Monitoring

Overview

For in-cluster monitoring, Kyma uses Prometheus as the open source monitoring and alerting toolkit that collects and stores metrics data. This data is consumed by several addons, including Grafana for analytics and monitoring, and Alertmanager for handling alerts.

Monitoring in Kyma is configured to collect all metrics relevant for observing the in-cluster Istio Service Mesh. For diagrams of the default setup and the monitoring flow including Istio, see Monitoring Architecture.

Learn how to enable Grafana visualization and enable mTLS for custom metrics.

Limitations

In the production profile, Prometheus stores up to 15 GB of data for a maximum period of 30 days. If the default size or time is exceeded, the oldest records are removed first. The evaluation profile has lower limits. For more information about profiles, see Install Kyma: Choose resource consumption.

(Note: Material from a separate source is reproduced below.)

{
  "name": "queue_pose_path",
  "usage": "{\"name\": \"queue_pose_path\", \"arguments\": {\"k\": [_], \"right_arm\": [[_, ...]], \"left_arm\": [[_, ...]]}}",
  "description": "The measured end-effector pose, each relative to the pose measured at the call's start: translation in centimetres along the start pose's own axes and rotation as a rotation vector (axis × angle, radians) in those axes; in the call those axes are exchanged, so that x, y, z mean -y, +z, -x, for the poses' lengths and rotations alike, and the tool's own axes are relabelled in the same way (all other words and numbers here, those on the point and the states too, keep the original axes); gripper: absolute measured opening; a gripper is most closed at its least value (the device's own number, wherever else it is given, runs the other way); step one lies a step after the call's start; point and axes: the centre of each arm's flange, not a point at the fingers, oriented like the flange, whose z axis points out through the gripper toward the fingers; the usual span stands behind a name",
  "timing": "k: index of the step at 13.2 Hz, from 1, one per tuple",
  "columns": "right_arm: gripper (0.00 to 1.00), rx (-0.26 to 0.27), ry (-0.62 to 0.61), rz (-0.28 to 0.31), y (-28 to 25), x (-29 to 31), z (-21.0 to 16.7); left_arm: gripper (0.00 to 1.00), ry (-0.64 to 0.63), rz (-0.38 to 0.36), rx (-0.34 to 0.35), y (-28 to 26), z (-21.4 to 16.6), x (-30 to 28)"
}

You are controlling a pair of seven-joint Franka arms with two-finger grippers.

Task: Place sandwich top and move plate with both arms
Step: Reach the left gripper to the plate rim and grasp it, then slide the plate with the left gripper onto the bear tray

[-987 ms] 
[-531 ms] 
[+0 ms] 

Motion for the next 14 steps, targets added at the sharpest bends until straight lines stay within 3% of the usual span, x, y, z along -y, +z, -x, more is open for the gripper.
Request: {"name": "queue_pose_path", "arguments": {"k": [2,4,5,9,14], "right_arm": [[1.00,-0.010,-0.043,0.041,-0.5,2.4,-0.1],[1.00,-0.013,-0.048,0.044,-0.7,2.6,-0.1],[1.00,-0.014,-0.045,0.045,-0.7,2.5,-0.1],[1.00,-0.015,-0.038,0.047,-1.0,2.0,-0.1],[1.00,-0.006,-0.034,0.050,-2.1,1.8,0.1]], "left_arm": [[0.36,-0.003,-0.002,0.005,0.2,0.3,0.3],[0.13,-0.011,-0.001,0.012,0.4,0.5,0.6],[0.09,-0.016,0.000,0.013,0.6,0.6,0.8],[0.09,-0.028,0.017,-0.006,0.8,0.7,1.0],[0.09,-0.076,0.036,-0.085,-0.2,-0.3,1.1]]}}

The configured memory limits of the Prometheus and Prometheus-Istio instances define the number of time series samples that can be ingested.

The default resource configuration of the monitoring component in the production profile is sufficient to serve 800K time series in the Prometheus Pod, and 400K time series in the Prometheus-Istio Pod. The samples are deleted after 30 days or when reaching the storage limit of 15 GB.

The amount of generated time series in a Kyma cluster depends on the following factors:

  • Number of Pods in the cluster
  • Number of Nodes in the cluster
  • Amount of exported (custom) metrics
  • Label cardinality of metrics
  • Number of buckets for histogram metrics
  • Frequency of Pod recreation
  • Topology of the Istio Service Mesh

You can see the number of ingested time series samples from the prometheus_tsdb_head_series metric, which is exported by the Prometheus itself. Furthermore, you can identify expensive metrics with the TSDB Status page.